The Pharmaceutical Research and Manufacturers of America, or PhRMA, an industry group representing most major brand companies, “welcomes the administration's focus on increasing access to and affordability of biosimilars,” spokesman Alex Schriver said.
But big pharmaceutical companies are applauding the patent office's attempt to strengthen protections for filed patents, according to attorneys involved in intellectual property litigation.
“I don’t think the Trump administration has a coherent plan here,” said Mark Lemley, director of the Stanford Program in Law, Science and Technology. While Trump officials want to lower drug costs, “they also want to make it more expensive to figure out whether patents are valid by effectively eliminating intellectual property rights,” he said.
The patent office did not respond to repeated phone calls and emails.
Patents and patent litigation are the biggest barriers to bringing biosimilars to market, said UCLA's Feldman.
For example, in 2016, the FDA licensed a biosimilar of Sandoz's Enbrel, a popular drug for treating autoimmune diseases, but Sandoz won't be able to sell its competitor in the U.S. until 2029 at the earliest due to patent issues. Without insurance, Enbrel costs between $7,000 and $9,000 per month.
Patient's view
Judy Aiken, a retired nurse from Portland, Maine, who has been taking Enbrel since 2007 to treat psoriatic arthritis, would be interested in trying a copycat if it cost her less. Since retiring in 2019 and switching to Medicare, she spends thousands of dollars annually on medications.

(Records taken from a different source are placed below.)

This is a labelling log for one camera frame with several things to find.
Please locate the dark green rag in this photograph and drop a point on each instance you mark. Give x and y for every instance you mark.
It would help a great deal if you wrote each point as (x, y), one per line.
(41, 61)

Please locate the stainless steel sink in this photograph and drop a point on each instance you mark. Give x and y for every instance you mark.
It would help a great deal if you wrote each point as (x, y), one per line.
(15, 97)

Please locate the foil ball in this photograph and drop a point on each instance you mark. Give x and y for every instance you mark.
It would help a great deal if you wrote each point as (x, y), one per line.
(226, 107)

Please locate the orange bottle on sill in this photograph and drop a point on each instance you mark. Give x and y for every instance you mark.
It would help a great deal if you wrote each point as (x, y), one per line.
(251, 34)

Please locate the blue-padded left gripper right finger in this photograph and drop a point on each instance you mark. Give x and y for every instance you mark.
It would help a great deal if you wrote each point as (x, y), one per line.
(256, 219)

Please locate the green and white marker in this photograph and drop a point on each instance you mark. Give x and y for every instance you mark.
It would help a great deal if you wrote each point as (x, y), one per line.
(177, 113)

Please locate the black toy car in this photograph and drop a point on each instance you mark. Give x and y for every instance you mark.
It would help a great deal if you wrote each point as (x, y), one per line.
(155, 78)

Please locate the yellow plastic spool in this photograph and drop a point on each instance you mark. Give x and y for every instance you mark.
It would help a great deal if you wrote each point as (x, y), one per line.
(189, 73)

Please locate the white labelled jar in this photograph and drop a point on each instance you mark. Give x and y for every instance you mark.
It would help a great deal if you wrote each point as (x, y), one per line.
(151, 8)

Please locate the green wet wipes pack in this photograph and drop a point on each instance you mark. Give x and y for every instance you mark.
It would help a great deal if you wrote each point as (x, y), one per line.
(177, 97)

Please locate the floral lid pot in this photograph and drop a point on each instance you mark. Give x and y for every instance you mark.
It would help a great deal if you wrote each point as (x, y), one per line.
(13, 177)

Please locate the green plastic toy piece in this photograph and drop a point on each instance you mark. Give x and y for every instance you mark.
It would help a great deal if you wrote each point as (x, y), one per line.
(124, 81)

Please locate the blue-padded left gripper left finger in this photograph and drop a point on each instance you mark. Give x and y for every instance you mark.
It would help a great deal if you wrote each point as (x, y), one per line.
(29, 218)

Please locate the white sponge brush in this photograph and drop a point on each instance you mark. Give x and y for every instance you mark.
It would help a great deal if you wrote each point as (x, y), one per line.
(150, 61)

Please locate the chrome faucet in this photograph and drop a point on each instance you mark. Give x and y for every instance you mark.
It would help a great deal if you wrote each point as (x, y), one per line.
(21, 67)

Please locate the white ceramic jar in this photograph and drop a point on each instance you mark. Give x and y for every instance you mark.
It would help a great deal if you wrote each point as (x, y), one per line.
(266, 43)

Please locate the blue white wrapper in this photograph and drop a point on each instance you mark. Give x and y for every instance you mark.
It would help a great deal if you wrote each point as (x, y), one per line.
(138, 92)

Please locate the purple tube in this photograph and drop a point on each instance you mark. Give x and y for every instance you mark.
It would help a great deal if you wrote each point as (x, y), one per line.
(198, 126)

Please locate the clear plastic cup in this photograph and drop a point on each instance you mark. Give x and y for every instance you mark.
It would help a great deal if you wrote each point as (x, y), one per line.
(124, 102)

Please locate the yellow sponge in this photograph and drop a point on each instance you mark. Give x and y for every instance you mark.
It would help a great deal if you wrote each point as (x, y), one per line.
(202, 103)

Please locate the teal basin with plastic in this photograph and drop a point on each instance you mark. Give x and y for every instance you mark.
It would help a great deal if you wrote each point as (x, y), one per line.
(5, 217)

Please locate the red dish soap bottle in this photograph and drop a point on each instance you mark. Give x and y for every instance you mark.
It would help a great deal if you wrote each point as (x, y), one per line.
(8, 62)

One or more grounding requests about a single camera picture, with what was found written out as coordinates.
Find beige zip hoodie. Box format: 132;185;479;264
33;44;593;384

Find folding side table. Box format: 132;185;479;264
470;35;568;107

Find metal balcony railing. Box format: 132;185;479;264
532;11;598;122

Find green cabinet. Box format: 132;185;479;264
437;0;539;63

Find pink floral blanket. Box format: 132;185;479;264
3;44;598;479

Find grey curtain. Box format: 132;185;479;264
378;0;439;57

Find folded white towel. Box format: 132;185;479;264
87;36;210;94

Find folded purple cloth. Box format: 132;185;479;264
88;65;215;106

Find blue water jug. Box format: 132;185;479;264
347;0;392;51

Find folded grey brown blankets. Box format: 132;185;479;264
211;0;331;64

The Biden-era Inflation Relief Act capped her out-of-pocket drug costs at $2,000 this year, and Aiken and her husband used the savings to replace the roof and furnace. But with health care changes on the horizon, “now I'm afraid the other shoe will drop,” she said.
Only about 10% of the 118 biologics slated to go off patent in the next decade have biosimilars in development, reflecting weak incentives in a system that biosimilar makers and patient advocates say is rigged against them.
But lower costs could allow companies like Formycon to expand their product lines currently focused on cancer and autoimmune diseases to less common or even rare diseases, said CEO Glombica.
“People have been talking about the promise of biosimilars to cut costs and give consumers more choice, and I feel like we're still waiting,” said Anna Hyde, director of advocacy and access for the Arthritis Foundation, which lobbies for research and treatments.
While biosimilars can save everyone money, patients typically don't care whether they get them or not, Hyde noted. Some are reluctant to switch once they have found a brand-name drug that works for them, as the search can be overwhelming for people with autoimmune diseases, she said.
“Usually they can’t access them anyway,” she said, “because they’re not on the form.”